* _EXERCISE DESCRIPTION_
Please set down the data word for word; images do not go in the copy.

==== DATASET SECTION ====

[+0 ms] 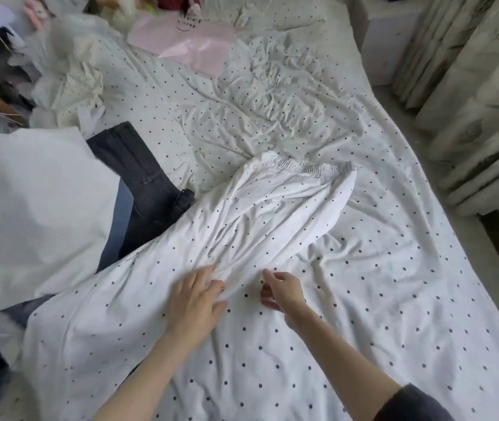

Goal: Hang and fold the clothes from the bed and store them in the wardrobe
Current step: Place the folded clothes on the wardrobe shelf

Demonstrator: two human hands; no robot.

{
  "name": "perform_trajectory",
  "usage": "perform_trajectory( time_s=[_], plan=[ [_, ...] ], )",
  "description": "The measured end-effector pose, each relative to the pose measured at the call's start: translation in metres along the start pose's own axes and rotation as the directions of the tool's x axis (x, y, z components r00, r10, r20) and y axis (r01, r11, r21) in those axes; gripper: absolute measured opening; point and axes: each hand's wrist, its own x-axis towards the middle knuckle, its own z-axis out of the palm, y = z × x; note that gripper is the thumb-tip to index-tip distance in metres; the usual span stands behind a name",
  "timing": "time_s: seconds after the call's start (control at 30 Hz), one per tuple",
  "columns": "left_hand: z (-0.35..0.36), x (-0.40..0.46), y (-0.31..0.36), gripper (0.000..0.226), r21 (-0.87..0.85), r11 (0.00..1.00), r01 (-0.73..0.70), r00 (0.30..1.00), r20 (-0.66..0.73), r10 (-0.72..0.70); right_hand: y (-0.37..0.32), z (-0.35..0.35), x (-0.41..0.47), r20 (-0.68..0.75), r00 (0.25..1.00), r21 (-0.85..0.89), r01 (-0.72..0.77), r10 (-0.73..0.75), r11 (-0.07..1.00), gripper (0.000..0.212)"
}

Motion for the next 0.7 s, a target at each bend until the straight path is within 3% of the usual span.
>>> perform_trajectory(
  time_s=[0.13, 0.2, 0.33, 0.4, 0.53, 0.7],
  plan=[
    [0.019, -0.04, -0.023, 0.044, 0.15, 0.986, 0.077, 0.994, -0.086, -0.065, 0.01, 0.035, -0.011, -0.002, 0.999, 0.101, 0.035, -0.035, 0.994, 0.033],
    [0.022, -0.047, -0.032, 0.035, 0.195, 0.973, 0.121, 0.988, -0.123, -0.099, 0.01, 0.047, -0.014, -0.03, 0.999, 0.141, 0.046, -0.042, 0.989, 0.03],
    [0.019, -0.05, -0.038, 0.016, 0.215, 0.976, 0.015, 0.96, -0.277, 0.046, 0.01, 0.053, -0.021, -0.121, 0.991, 0.252, 0.084, -0.055, 0.964, 0.015],
    [0.022, -0.068, -0.028, 0.022, 0.151, 0.985, -0.089, 0.966, -0.227, 0.122, 0.028, 0.047, -0.036, -0.162, 0.986, 0.346, 0.087, -0.032, 0.934, 0.009],
    [0.028, -0.113, 0.013, 0.017, 0.092, 0.977, -0.195, 0.98, 0.05, 0.191, 0.079, 0.01, -0.074, -0.25, 0.968, 0.343, 0.08, 0.009, 0.936, 0.015],
    [0.03, -0.126, 0.076, 0.018, -0.025, 0.918, -0.397, 0.918, -0.013, 0.396, 0.086, -0.057, -0.089, -0.404, 0.913, 0.232, 0.16, -0.055, 0.96, 0.02]
  ],
)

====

* _EXERCISE OUTPUT_
[+0 ms] 

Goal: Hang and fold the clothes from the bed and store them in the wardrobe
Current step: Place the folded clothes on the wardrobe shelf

Demonstrator: two human hands; no robot.

{
  "name": "perform_trajectory",
  "usage": "perform_trajectory( time_s=[_], plan=[ [_, ...] ], )",
  "description": "The measured end-effector pose, each relative to the pose measured at the call's start: translation in metres along the start pose's own axes and rotation as the directions of the tool's x axis (x, y, z components r00, r10, r20) and y axis (r01, r11, r21) in those axes; gripper: absolute measured opening; point and axes: each hand's wrist, its own x-axis towards the middle knuckle, its own z-axis out of the palm, y = z × x; note that gripper is the thumb-tip to index-tip distance in metres; the usual span stands behind a name",
  "timing": "time_s: seconds after the call's start (control at 30 Hz), one per tuple",
  "columns": "left_hand: z (-0.35..0.36), x (-0.40..0.46), y (-0.31..0.36), gripper (0.000..0.226), r21 (-0.87..0.85), r11 (0.00..1.00), r01 (-0.73..0.70), r00 (0.30..1.00), r20 (-0.66..0.73), r10 (-0.72..0.70); right_hand: y (-0.37..0.32), z (-0.35..0.35), x (-0.41..0.47), r20 (-0.68..0.75), r00 (0.25..1.00), r21 (-0.85..0.89), r01 (-0.72..0.77), r10 (-0.73..0.75), r11 (-0.07..1.00), gripper (0.000..0.212)"
}

Motion for the next 0.7 s, a target at each bend until the straight path is within 3% of the usual span.
>>> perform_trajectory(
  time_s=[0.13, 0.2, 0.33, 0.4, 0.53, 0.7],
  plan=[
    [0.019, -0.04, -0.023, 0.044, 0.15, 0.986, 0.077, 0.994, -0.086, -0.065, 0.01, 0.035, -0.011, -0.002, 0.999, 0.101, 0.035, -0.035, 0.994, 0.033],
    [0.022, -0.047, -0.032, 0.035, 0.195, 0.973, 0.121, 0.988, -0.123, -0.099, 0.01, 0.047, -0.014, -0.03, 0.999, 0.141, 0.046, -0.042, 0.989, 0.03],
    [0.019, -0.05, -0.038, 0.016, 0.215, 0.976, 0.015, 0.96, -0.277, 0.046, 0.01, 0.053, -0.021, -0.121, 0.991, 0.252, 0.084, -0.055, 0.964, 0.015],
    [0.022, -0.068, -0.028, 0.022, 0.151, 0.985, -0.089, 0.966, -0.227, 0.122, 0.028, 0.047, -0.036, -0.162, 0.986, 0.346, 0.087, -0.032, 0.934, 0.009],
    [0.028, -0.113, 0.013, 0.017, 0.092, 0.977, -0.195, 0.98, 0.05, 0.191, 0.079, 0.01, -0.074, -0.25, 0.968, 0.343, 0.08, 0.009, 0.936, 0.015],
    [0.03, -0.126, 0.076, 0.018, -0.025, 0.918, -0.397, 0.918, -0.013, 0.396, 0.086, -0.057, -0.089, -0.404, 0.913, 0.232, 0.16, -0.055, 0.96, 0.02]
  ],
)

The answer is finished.